Su “Conferenze e discorsi” di Albert Camus

Per sua stessa ammissione, Albert Camus non amava parlare in pubblico: eppure gli interventi raccolti in Conferenze e discorsi (trad. di Yasmina Melaouah) vibrano della medesima, sobria luminosità dei suoi scritti, e come prevedibile non concedono alcunché alla retorica. E nella grande varietà dei contenuti — i discorsi furono pronunciati in occasioni molto diverse — scorrono alcuni elementi centrali che si richiamano da pagina a pagina, come motivi musicali: la libertà, l’Europa, il ruolo dell’arte, l’oppressione dei totalitarismi.
Un esempio celebre, per cominciare: l’intervento sulla Crisi dell’uomo del 1946: “c’è una crisi dell’uomo poiché nel nostro mondo la morte o la tortura di un individuo può essere guardata con un sentimento di indifferenza o di interesse amichevole, o di curiosità, o di semplice passività.” Camus punta il dito contro la “civiltà bianca”: era facile scaricare ogni colpa sulla Germania nazista; più difficile impostare un esame di coscienza affinché la barbarie non si ripresentasse. Da qui la rivolta camusiana fondata sul rifiuto di essere vittima o carnefice, verso un mondo che non sia più “dei poliziotti, dei soldati e del denaro per diventare quello dell’uomo e della donna, del lavoro fecondo e del tempo libero meditato”.
Tempo libero, appunto: e per Camus la libertà è cosa diversa dall’uso rapace, sordo alle responsabilità, proprio dalla società mercantile (“una libertà di principio al servizio di un’oppressione di fatto”). Socialista libertario, crede nella conciliazione fra autonomia e giustizia sociale ma in luogo di nuove pesanti ideologie propone uno “stile di vita” (così in un celebre editoriale su Combat).
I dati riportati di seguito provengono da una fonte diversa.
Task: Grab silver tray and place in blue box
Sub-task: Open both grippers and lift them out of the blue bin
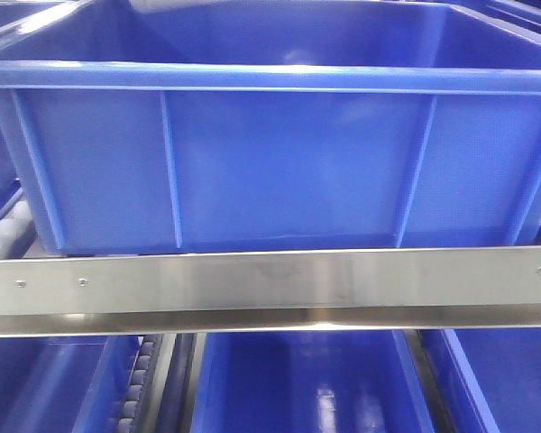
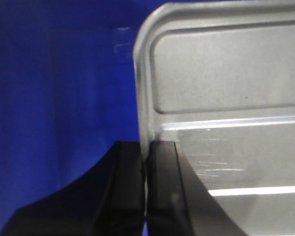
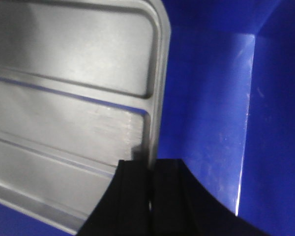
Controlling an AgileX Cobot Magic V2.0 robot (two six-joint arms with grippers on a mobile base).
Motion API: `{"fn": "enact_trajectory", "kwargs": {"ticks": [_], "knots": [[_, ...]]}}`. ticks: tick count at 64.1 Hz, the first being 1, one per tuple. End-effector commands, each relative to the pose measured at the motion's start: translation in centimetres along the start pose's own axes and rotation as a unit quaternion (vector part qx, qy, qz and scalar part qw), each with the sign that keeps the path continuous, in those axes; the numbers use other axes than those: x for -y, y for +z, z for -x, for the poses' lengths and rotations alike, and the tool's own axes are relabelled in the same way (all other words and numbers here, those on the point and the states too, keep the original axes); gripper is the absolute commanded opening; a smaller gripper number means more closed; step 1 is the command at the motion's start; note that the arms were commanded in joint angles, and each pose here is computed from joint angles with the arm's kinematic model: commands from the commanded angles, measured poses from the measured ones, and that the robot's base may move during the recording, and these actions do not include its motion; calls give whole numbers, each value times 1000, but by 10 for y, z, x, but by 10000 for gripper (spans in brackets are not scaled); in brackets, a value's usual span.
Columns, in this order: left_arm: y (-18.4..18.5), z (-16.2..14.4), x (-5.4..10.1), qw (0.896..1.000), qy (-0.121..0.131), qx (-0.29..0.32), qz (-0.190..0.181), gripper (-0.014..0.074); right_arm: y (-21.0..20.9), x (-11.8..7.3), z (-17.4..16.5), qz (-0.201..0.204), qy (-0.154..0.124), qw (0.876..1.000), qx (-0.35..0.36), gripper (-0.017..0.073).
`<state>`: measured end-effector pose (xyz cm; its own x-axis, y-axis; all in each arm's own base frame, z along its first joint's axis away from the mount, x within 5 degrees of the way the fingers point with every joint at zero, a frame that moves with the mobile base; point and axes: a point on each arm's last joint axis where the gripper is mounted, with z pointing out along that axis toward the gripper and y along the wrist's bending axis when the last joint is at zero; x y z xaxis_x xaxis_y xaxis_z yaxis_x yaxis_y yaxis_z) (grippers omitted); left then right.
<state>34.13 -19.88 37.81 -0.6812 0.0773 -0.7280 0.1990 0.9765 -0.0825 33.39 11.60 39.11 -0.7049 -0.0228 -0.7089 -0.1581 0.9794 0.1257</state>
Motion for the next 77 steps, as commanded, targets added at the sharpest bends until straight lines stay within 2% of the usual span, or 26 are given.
{"fn": "enact_trajectory", "kwargs": {"ticks": [1,9,16,23,28,32,36,39,44,48,54,68,77], "knots": [[2,13,-10,999,18,32,15,-97,3,4,25,-7,-10,998,63,57],[28,7,-15,1000,13,5,27,-91,41,9,19,-19,-9,1000,22,58],[39,3,-16,1000,11,-10,24,-85,59,11,15,-25,-9,1000,2,76],[41,2,-15,1000,17,-18,9,-13,61,11,14,-26,-10,1000,-2,211],[41,1,-14,1000,17,-19,5,114,57,11,15,-25,-9,1000,0,390],[38,4,-12,1000,14,-18,-4,255,51,11,16,-25,-9,1000,2,524],[34,8,-11,1000,6,-15,-10,372,43,11,17,-25,-8,1000,6,599],[30,11,-9,1000,0,-14,-19,439,36,11,18,-24,-8,1000,10,617],[18,17,-8,1000,-1,-11,-28,490,18,11,21,-23,-7,999,21,611],[2,22,-7,999,5,-5,-37,480,3,11,22,-22,-6,999,29,601],[-25,26,-7,999,28,10,-43,438,-24,12,22,-21,-4,999,41,537],[-94,9,-12,996,72,34,-42,232,-76,19,1,-28,-13,997,73,225],[-130,-20,-25,993,76,68,-59,70,-89,27,-34,-29,-21,996,87,66]]}}
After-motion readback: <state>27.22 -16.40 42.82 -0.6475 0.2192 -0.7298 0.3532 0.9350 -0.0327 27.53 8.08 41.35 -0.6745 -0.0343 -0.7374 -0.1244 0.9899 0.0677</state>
Il proposito è modesto solo all’apparenza: è invece il punto di partenza per un pensiero originale e alternativo alla contrapposizione Est/Ovest, onorando ciò che Stig Dagerman descrisse nei medesimi anni come il “dovere dell’eresia”. E come Dagerman, attirandosi l’anatema degli intellettuali schierati (a volte per opportunismo), Camus rivendica una morale che valuti il dolore quale vero scandalo, e non un mero sottoprodotto della Storia.